Golden Games
When Nepal hosted the inaugural South Asian Games (SAG) in 1984, it finished fourth in the medal table, winning 24 medals, four of them gold. The next time it hosted the event, in 1999, it finished second, with a tally of 65 medals, including 31 golds. Come 2019, Nepal again came second, bagging a whopping 206 medals, including 51 golds. The 2019 achievements are astonishing, even considering that host countries generally do well in international sporting events. Nothing gets an athlete going more than raucous home support.
Even so, 51 golds are no joke. Our athletes were trained well for the biennial event. The National Sports Council, the national sports governing body that is more often in the news for the wrong reasons, deserves credit this time, both for training the Nepali contingent well and for successfully pulling off the gargantuan task of hosting and managing over 2,700 international athletes. No doubt there were some management glitches, including with crowd management; but the 13th SAG will by and large be counted among the more successful regional games.
But now that the dust from the games is settling, it is time for some realism. Nepal has never won a single gold at the Asian Games, and just two silvers. At the Olympics, the biggest stage of them all, the country has won nothing in the six decades of its participation. This is an indictment of the sporting culture of not just Nepal but of South Asia as a whole. India, the regional sporting behemoth and the country that will soon have the largest population in the world, has won only 28 medals (nine golds) at the Olympics in nearly a century of its participation. Traditionally, South Asian folks have not been very sporty, for all sorts of reasons—except in cricket, which inspires zealous passion here, particularly among arch-rivals India and Pakistan.
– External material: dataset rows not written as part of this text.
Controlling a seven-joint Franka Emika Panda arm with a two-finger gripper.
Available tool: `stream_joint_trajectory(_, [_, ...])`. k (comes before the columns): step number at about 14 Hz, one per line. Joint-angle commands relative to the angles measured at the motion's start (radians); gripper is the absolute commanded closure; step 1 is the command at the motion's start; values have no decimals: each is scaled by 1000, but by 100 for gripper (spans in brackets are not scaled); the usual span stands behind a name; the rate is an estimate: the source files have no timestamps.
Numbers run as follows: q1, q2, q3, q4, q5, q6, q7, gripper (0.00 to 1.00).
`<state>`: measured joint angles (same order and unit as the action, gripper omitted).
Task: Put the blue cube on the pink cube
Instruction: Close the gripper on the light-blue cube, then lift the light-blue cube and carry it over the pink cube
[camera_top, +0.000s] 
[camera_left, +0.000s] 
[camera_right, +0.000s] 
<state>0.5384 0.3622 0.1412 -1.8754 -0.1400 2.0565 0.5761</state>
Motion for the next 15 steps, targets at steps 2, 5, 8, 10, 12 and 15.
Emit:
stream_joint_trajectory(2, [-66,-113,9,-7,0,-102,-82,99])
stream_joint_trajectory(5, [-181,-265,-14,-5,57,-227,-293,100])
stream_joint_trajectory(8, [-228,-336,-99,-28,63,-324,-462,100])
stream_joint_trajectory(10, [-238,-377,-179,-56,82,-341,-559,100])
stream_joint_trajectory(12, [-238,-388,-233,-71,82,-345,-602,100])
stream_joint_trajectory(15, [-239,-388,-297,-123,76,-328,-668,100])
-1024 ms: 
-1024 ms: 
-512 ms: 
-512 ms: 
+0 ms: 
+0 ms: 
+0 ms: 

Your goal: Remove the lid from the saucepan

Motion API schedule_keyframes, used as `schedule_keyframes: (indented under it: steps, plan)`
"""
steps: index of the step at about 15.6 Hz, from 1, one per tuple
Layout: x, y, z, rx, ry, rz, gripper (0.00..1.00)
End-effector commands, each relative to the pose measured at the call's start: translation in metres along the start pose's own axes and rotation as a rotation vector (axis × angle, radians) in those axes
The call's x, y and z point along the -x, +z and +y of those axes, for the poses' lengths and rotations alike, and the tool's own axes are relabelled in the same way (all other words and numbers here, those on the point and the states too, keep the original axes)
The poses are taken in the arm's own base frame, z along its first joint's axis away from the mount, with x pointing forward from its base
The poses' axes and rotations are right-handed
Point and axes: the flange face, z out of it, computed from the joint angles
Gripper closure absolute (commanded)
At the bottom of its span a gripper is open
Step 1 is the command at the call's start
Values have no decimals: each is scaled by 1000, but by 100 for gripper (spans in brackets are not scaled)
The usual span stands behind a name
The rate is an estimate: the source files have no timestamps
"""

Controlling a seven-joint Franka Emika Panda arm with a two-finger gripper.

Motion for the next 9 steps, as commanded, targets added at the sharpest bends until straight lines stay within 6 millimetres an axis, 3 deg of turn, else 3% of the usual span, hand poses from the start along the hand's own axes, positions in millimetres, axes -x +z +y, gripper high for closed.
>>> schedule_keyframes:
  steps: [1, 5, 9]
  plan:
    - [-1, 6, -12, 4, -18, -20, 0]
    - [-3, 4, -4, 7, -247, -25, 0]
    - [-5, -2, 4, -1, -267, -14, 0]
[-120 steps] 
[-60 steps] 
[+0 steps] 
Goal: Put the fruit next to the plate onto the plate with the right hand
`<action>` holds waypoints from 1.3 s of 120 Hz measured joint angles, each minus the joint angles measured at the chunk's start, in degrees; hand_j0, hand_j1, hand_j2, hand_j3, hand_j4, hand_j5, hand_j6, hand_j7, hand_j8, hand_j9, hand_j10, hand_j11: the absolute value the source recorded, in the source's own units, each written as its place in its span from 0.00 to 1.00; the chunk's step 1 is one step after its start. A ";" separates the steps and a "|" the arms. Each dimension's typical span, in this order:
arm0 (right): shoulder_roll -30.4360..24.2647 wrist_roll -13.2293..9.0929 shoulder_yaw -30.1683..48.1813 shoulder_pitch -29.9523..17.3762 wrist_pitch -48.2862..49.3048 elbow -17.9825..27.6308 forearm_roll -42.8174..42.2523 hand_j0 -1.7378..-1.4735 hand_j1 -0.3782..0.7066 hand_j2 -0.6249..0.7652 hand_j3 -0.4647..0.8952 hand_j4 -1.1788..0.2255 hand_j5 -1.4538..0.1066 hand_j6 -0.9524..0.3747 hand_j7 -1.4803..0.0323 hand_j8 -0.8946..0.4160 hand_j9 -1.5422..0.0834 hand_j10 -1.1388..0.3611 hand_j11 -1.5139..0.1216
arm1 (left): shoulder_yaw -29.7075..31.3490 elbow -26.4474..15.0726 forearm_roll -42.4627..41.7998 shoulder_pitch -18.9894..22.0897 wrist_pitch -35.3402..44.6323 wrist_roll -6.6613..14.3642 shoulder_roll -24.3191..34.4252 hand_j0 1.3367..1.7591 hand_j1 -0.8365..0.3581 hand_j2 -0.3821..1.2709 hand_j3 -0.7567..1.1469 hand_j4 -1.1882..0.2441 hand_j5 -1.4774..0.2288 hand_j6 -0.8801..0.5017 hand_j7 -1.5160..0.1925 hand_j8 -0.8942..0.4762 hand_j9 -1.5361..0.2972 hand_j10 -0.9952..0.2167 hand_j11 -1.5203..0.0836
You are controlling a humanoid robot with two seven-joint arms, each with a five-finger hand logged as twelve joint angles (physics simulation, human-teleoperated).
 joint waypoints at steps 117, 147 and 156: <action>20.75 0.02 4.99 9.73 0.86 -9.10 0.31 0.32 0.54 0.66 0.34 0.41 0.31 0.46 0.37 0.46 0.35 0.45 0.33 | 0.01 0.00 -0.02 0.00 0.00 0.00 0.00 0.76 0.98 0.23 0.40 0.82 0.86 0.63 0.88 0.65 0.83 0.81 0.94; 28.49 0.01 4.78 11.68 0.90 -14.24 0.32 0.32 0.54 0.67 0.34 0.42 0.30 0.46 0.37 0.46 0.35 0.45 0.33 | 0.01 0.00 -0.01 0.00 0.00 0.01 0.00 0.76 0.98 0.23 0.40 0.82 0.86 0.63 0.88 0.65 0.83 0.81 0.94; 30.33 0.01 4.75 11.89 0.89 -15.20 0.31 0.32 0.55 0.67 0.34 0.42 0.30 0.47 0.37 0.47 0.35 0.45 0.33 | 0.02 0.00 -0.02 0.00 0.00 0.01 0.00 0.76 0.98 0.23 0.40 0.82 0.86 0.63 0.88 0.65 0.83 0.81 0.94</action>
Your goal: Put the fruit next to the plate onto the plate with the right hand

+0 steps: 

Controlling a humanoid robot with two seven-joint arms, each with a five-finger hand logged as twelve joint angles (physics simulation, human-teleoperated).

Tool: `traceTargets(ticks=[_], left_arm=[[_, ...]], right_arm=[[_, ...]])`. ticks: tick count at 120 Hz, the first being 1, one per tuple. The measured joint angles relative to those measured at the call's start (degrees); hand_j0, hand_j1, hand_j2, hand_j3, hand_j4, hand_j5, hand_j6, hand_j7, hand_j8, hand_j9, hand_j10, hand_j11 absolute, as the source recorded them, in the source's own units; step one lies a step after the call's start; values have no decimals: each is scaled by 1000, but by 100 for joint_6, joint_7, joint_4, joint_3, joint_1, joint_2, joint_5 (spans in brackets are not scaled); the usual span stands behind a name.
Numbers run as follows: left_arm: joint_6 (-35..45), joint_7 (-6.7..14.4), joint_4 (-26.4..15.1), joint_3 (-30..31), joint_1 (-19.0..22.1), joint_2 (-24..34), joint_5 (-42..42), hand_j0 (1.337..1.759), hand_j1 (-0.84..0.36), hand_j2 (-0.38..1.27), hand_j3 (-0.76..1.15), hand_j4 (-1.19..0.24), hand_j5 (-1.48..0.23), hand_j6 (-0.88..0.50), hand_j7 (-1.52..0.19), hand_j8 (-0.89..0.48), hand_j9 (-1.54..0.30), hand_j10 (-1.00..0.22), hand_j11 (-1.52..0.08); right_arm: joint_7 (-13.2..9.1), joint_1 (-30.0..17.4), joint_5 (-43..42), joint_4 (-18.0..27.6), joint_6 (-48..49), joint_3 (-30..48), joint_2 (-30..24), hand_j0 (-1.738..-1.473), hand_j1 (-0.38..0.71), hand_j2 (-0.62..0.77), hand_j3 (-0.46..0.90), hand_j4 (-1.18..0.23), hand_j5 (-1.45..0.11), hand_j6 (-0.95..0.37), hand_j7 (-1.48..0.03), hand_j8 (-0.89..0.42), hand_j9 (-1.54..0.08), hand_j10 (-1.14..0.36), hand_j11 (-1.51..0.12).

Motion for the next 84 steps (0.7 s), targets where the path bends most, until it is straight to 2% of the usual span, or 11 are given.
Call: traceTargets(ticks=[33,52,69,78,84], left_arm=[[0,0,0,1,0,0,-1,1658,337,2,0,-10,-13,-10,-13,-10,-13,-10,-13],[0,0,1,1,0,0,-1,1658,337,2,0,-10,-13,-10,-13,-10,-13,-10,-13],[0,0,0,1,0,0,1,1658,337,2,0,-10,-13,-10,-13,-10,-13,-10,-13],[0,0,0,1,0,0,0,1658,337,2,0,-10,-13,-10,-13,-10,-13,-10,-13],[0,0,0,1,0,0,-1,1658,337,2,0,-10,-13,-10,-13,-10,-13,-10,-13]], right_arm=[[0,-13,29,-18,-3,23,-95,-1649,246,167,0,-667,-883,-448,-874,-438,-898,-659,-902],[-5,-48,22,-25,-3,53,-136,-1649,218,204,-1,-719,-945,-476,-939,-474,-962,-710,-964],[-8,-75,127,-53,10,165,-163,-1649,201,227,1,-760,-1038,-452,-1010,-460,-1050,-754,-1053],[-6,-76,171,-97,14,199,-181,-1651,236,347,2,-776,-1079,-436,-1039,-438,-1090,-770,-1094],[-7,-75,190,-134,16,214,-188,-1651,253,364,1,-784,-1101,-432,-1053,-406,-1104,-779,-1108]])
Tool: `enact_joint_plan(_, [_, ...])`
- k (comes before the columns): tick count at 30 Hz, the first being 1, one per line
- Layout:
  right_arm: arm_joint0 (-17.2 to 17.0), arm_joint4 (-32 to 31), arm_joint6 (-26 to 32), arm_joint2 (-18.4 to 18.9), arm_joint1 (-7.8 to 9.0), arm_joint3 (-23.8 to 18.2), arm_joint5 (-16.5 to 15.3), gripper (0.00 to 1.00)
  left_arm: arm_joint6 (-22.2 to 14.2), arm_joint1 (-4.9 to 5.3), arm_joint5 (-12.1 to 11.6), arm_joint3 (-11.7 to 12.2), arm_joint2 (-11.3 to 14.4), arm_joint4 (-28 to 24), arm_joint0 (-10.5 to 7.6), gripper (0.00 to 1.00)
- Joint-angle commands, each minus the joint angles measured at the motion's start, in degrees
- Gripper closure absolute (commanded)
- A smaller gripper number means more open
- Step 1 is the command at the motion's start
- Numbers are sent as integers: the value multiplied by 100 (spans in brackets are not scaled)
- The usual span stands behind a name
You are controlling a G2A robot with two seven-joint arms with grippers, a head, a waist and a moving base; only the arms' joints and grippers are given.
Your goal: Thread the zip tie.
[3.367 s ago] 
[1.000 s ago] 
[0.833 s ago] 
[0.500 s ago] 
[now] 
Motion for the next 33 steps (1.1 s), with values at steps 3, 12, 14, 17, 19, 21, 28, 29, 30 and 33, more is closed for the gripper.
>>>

Yet that is changing. Just look at the swagger and fitness of Nepali cricketers these days. Sandeep Lamichhane and Paras Khadka are world-class sportsmen. The quadruple gold medalist Gaurika Singh seems peerless in the pool. Nepali footballers, who won the SAG final against Bhutan, played (and acted) like real champions, truly deserving of their success rather than merely getting lucky. Now it is up to our sports administrators to carefully nurture these young talents and nudge them to even greater heights in international sports. Good athletes should also be financially supported. If that happens, parents will want their children to grow up to be professional athletes—the only genuine way Nepali sports will progress.